◆ **Collected material**:

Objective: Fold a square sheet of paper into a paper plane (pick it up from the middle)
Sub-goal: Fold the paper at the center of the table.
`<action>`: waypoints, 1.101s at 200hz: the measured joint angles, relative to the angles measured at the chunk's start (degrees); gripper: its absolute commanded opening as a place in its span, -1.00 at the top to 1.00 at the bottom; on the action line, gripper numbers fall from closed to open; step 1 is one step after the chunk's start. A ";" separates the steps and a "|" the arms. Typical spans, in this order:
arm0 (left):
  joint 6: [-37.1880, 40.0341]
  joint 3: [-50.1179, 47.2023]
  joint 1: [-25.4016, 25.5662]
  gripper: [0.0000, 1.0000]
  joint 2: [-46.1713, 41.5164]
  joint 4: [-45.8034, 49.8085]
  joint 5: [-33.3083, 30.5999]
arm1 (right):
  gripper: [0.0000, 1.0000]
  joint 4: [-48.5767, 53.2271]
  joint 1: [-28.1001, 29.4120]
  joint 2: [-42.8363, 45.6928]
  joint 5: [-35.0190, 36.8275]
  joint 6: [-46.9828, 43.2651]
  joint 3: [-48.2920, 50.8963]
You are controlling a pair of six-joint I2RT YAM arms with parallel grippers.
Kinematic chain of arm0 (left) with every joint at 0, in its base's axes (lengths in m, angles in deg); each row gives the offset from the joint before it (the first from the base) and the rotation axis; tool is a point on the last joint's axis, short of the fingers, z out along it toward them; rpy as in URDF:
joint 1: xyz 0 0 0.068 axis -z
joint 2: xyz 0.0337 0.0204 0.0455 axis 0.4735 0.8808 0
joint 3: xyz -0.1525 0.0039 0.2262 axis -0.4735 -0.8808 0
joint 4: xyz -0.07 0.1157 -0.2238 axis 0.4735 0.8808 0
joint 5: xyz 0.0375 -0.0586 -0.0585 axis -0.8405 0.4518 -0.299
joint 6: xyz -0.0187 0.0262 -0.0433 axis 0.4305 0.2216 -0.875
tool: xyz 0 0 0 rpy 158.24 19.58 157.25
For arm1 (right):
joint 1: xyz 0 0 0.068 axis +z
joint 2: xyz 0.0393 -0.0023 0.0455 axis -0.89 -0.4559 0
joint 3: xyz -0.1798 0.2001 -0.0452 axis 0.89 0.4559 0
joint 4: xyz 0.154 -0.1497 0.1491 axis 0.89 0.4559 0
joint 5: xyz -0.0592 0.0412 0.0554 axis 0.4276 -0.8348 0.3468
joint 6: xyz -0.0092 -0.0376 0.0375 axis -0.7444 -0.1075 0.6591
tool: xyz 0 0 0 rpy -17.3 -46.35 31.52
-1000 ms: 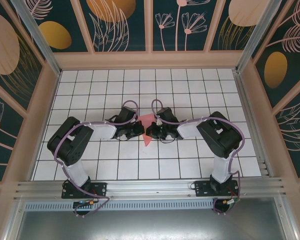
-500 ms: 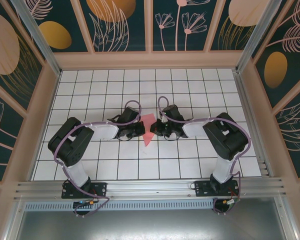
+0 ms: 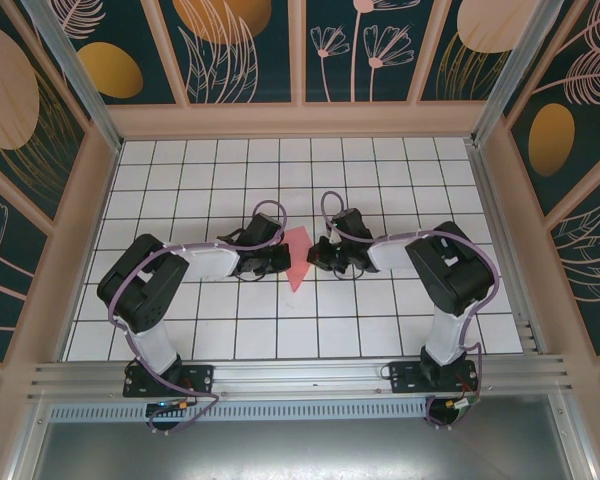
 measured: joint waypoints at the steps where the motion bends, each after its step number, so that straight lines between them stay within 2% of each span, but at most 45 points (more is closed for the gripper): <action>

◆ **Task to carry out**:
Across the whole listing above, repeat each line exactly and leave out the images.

◆ **Result for this task**:
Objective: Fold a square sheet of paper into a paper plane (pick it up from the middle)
Sub-goal: Fold the paper at the center of the table.
`<action>`: waypoints, 1.101s at 200hz: the measured joint angles, relative to the angles measured at the chunk's start (degrees); gripper: its absolute commanded opening as a place in its span, -1.00 at the top to 1.00 at the bottom; on the action line, gripper numbers fall from closed to open; step 1 is one step after the chunk's start. A ";" separates the steps and a "|" the arms. Typical spans, in this order:
arm0 (left):
  joint 6: [-37.1880, 40.0341]
  joint 3: [-50.1179, 47.2023]
  joint 1: [-25.4016, 25.5662]
  gripper: [0.0000, 1.0000]
  joint 2: [-46.1713, 41.5164]
  joint 4: [-45.8034, 49.8085]
  joint 5: [-33.3083, 30.5999]
arm1 (right):
  gripper: [0.0000, 1.0000]
  joint 4: [-48.5767, 53.2271]
  joint 1: [-28.1001, 29.4120]
  joint 2: [-42.8363, 45.6928]
  joint 5: [-35.0190, 36.8275]
  joint 6: [-46.9828, 43.2651]
  joint 3: [-48.2920, 50.8963]
You are controlling a pair of six-joint I2RT YAM arms with parallel grippers.
Kinematic chain of arm0 (left) with every joint at 0, in its base's axes (lengths in m, angles in deg); each row gives the offset from the joint before it (the first from the base) and the rotation axis; tool is a point on the last joint's axis, short of the fingers, z out along it toward them; rpy as in URDF:
joint 1: xyz 0 0 0.068 axis -z
joint 2: xyz 0.0337 0.0204 0.0455 axis 0.4735 0.8808 0
joint 3: xyz -0.1525 0.0039 0.2262 axis -0.4735 -0.8808 0
joint 4: xyz -0.07 0.1157 -0.2238 axis 0.4735 0.8808 0
joint 5: xyz 0.0375 -0.0586 -0.0585 axis -0.8405 0.4518 -0.299
joint 6: xyz -0.0187 0.0262 -0.0433 axis 0.4305 0.2216 -0.875
tool: xyz 0 0 0 rpy 158.24 19.58 157.25
For arm1 (right):
joint 1: xyz 0 0 0.068 axis +z
joint 2: xyz 0.0393 -0.0023 0.0455 axis -0.89 -0.4559 0
joint 3: xyz -0.1798 0.2001 -0.0452 axis 0.89 0.4559 0
joint 4: xyz 0.154 -0.1497 0.1491 axis 0.89 0.4559 0
joint 5: xyz -0.0592 0.0412 0.0554 axis 0.4276 -0.8348 0.3468
joint 6: xyz -0.0092 -0.0376 0.0375 axis -0.7444 -0.1075 0.6591
tool: xyz 0 0 0 rpy -17.3 -46.35 31.52
-1000 ms: 
-500 ms: 
+0 ms: 
 measured: joint waypoints at the steps where the motion bends, each after its step number, so that straight lines between them stay within 2% of each span, but at most 45 points (more is closed for the gripper): <action>

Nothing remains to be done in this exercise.